DiViMe icon indicating copy to clipboard operation
DiViMe copied to clipboard

[discussion] what to do with diversity of input formats?

Open alecristia opened this issue 7 years ago • 5 comments

... to be continued...

alecristia avatar Sep 18 '18 13:09 alecristia

use the sox tool in the VM to convert everything to WAV? use other scripts in tools/ or toolbox/ or varia/ to convert to RTTM? Just joining the discussion :)

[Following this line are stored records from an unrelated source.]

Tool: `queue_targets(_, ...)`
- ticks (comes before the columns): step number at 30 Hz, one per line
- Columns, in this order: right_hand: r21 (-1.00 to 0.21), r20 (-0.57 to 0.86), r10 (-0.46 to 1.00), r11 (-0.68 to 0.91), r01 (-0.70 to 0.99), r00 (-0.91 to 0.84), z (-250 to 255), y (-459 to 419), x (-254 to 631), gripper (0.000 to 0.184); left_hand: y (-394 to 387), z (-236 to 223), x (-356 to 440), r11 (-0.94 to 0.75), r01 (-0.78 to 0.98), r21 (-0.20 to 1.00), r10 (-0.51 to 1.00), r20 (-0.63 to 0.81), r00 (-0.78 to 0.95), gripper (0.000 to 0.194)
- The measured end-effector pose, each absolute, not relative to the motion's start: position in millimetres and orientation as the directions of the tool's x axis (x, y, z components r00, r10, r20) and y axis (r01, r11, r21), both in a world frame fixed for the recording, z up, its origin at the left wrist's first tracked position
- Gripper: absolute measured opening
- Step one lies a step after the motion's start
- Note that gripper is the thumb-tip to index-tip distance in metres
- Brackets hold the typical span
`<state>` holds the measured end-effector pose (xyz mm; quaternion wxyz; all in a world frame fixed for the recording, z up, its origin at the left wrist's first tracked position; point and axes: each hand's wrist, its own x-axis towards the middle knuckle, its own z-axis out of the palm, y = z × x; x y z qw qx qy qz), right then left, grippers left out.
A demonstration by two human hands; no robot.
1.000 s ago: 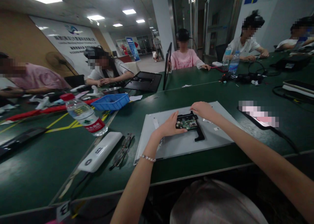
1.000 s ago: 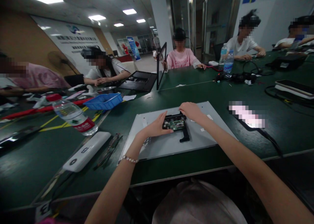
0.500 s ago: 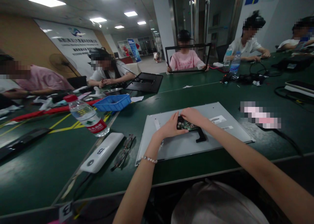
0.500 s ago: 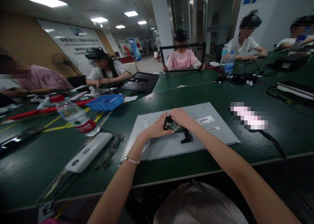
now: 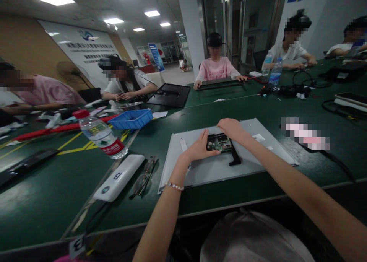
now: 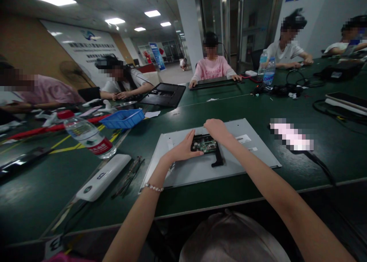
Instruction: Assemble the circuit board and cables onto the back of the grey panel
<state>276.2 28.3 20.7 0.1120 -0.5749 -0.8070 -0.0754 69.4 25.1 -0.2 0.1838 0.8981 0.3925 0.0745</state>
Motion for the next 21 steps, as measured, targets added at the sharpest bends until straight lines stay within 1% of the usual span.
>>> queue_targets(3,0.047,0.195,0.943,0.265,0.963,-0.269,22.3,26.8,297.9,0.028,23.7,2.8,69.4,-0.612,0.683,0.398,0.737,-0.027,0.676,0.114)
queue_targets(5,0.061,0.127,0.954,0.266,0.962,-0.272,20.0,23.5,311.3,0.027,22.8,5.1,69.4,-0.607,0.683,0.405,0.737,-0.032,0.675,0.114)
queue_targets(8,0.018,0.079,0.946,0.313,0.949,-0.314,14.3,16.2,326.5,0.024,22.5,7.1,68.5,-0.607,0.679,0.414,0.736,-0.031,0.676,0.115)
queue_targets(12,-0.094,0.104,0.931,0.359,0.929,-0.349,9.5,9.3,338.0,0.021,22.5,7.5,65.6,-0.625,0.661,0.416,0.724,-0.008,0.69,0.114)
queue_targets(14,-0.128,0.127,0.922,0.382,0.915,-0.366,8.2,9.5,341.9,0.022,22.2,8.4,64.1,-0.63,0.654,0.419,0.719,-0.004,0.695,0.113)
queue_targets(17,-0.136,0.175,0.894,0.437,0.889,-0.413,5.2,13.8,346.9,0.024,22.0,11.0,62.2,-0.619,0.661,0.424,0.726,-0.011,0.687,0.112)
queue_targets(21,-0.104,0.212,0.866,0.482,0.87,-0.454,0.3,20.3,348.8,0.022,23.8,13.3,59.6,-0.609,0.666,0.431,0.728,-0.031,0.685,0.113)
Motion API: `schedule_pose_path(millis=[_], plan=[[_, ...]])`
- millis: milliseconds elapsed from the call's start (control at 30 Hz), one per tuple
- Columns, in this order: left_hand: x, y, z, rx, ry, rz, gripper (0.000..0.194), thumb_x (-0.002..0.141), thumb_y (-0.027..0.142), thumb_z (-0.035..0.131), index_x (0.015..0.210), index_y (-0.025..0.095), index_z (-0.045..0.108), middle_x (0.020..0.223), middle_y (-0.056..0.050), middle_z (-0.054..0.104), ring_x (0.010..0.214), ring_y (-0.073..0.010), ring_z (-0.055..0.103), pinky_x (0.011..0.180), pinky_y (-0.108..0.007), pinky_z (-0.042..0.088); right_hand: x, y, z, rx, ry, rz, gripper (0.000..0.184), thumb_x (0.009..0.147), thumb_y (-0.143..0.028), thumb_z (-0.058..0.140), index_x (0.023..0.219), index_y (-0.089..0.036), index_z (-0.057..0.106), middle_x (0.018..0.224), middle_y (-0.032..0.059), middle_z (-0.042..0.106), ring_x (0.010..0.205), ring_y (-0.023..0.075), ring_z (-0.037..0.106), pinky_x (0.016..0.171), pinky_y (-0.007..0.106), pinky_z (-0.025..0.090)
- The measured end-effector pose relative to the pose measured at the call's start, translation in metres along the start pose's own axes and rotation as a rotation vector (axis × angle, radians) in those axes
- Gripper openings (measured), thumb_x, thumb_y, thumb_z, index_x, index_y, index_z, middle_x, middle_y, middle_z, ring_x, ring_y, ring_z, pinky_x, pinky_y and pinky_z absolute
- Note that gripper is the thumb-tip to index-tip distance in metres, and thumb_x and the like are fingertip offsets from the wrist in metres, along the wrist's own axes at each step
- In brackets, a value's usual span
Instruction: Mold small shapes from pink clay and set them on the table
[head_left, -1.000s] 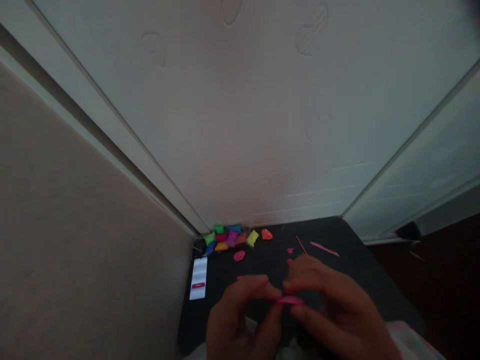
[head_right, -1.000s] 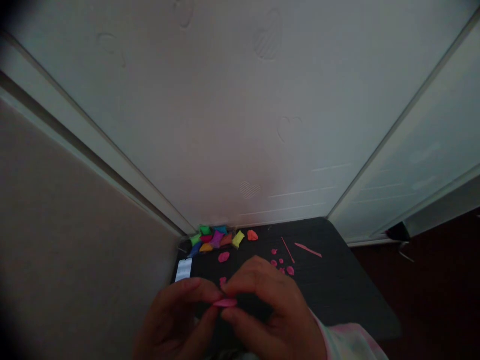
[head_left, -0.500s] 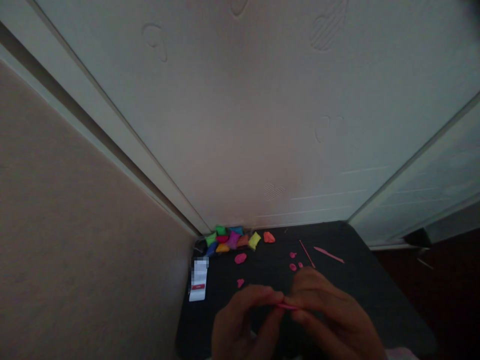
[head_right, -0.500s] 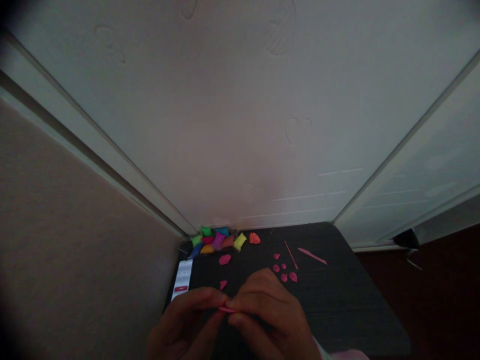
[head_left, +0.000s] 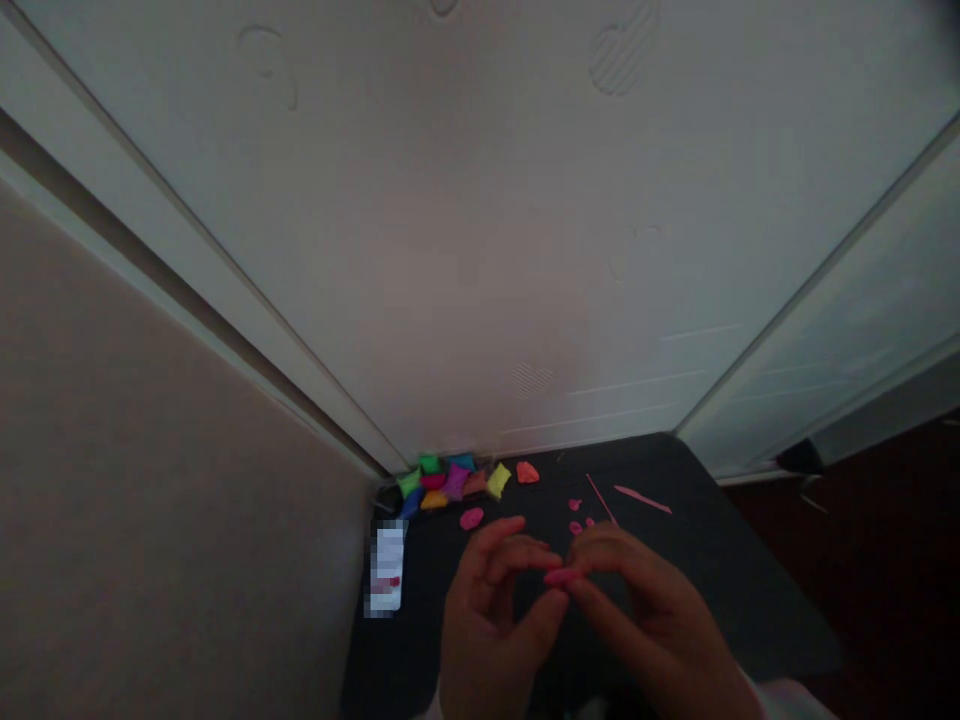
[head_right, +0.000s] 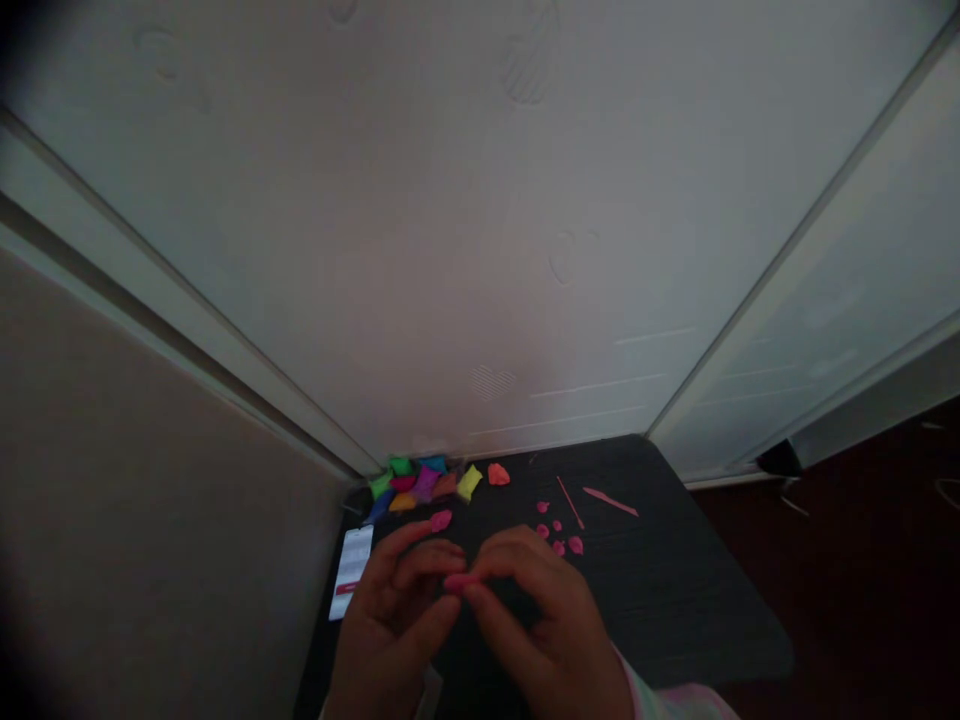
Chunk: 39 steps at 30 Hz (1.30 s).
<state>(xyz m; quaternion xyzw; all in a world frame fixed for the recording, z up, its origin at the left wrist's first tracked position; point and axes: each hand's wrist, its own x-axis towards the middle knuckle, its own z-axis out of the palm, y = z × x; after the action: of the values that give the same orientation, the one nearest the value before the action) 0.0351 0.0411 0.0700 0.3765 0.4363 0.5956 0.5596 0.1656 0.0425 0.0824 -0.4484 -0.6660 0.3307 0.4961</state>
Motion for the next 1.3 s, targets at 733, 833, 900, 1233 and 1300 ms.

riebling avatar Sep 18 '18 13:09 riebling

One question we had is that we know that some of the tools (looking at you noisemes) have different results wether the input has 1 or 2 chanels. Wouldn't it be important to benchmark all the tools (except tocombosad which doesn't work on 2 chanels) both on 1 and 2 chanels wav (we can use the CAS dataset which has wavs in stereo), so that we know on which we get the better results. If it turns out for example that mono wavs systematically give better results, we can force the conversion at the call of the tool (or even before). Maybe some of the tools also force the conversion internally...

The test could be done on several parameters of the input audio:

  • number of chanels (mono vs stereo - or more..)
  • sample rate ( 16k vs 44k )
  • encoding (mp3 vs wav vs other ...)

jukaradayi avatar Sep 19 '18 10:09 jukaradayi

To clarify, here's the todo list:

  • [ ] Check each tool: is it forcing a conversion unbeknownst to us? If so, what is the preferred input?
  • [ ] Check each tool: does it give different results for the 3 variables Julien mentioned (# channels, sample rate, encoding)?
  • [ ] If answer to the above is: no conversion, no difference, add layer that converts all input to the preferred input for a given tool

alecristia avatar Sep 25 '18 08:09 alecristia

This looks like a good task for the CMU student team, given the existing task to survey all the tools for other parameters: processing time, limits on input recording duration, memory consumption. That survey task may not be in the form of a GitHub Issue yet, was just something we agreed to work on by email.

riebling avatar Sep 25 '18 20:09 riebling

sounds good! However, I think this task is not a priority. It's just something we want to bear in mind in the future (ie an improvement) since our current user base uses standardized sound formats. So let's hold off assigning anyone until we have completed the other project.

alecristia avatar Sep 26 '18 06:09 alecristia